Output exactly the lines from the one with "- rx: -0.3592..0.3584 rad" through the last line of the data below, both included, and nothing more.

(Recorded data)
--- --- ---
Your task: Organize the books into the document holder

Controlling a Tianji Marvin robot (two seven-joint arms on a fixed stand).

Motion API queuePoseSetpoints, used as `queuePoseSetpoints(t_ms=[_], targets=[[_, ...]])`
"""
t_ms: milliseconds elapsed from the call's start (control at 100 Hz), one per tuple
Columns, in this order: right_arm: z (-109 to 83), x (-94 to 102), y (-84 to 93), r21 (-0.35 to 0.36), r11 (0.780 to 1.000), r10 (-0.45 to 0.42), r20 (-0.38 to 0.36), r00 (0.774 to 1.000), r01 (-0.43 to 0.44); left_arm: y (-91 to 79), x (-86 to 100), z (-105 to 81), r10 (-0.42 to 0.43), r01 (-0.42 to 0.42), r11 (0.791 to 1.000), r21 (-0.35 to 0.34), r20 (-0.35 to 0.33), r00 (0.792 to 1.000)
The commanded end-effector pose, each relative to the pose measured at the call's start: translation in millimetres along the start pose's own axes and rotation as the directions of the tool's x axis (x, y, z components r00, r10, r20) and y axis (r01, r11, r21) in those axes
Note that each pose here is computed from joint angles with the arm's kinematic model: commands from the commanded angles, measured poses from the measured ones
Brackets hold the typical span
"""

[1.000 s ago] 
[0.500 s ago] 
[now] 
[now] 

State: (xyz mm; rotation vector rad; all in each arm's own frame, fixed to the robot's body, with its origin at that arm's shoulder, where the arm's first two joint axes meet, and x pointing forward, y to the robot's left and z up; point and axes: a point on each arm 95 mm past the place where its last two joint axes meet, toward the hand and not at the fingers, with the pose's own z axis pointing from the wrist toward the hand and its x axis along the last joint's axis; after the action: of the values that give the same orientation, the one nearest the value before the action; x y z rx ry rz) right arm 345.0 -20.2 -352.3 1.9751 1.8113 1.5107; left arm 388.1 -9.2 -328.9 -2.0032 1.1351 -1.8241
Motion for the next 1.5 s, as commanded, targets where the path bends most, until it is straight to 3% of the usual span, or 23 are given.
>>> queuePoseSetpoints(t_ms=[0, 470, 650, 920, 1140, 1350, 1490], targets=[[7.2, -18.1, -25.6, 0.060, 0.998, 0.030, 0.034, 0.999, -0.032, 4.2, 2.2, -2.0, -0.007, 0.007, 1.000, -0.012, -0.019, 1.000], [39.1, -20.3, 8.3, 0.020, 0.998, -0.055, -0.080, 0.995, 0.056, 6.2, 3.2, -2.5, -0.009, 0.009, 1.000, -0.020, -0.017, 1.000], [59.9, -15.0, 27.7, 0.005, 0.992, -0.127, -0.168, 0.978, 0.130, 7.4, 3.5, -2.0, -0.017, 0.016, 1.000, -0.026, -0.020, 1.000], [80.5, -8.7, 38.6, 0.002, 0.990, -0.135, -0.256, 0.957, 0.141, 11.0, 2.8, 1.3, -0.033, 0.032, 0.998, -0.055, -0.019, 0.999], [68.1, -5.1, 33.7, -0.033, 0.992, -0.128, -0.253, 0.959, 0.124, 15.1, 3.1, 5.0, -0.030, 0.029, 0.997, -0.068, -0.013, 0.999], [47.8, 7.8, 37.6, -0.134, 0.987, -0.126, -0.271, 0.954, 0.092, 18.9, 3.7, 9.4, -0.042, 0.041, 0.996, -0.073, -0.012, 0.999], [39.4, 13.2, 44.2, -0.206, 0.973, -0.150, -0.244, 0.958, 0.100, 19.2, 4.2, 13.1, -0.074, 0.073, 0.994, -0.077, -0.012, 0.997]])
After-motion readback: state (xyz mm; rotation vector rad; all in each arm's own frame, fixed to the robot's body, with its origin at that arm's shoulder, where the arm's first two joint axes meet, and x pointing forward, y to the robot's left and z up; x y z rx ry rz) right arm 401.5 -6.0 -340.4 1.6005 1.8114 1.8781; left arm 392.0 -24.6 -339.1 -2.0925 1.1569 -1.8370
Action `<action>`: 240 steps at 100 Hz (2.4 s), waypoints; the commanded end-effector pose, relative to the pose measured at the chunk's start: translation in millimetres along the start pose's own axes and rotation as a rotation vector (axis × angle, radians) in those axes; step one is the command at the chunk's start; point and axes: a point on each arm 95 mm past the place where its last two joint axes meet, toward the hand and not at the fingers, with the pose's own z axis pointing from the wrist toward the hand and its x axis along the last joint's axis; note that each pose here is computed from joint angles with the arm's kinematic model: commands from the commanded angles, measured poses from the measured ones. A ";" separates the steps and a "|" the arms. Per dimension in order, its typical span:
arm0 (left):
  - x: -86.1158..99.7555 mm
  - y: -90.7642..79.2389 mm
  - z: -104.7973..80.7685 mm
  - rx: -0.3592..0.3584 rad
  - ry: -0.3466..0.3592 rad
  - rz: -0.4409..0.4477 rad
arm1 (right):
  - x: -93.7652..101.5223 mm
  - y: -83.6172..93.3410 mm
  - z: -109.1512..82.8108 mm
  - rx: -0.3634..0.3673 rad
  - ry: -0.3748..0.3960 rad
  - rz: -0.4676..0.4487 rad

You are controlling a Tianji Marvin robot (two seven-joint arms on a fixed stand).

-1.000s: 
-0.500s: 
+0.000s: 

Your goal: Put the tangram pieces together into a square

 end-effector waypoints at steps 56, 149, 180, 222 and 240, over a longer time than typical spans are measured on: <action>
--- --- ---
• **Answer section**:
  - rx: -0.3592..0.3584 rad
  - ry: -0.3466..0.3592 rad
  - rz: -0.4409..0.4477 rad
arm1 (right):
  - x: -93.7652..101.5223 mm
  - y: -83.6172..93.3410 mm
  - z: -109.1512..82.8108 mm
  - rx: -0.3634..0.3673 rad
  - ry: -0.3748..0.3960 rad
  - rz: -0.4676..0.4487 rad

You are controlling a Tianji Marvin robot (two seven-joint arms on a fixed stand).

-1.000s: 
-0.500s: 
+0.000s: 

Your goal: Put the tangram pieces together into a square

 end-effector waypoints at steps 56, 149, 180, 222 and 240, over a longer time than typical spans are measured on: <action>

The answer to this exercise has been fully stated.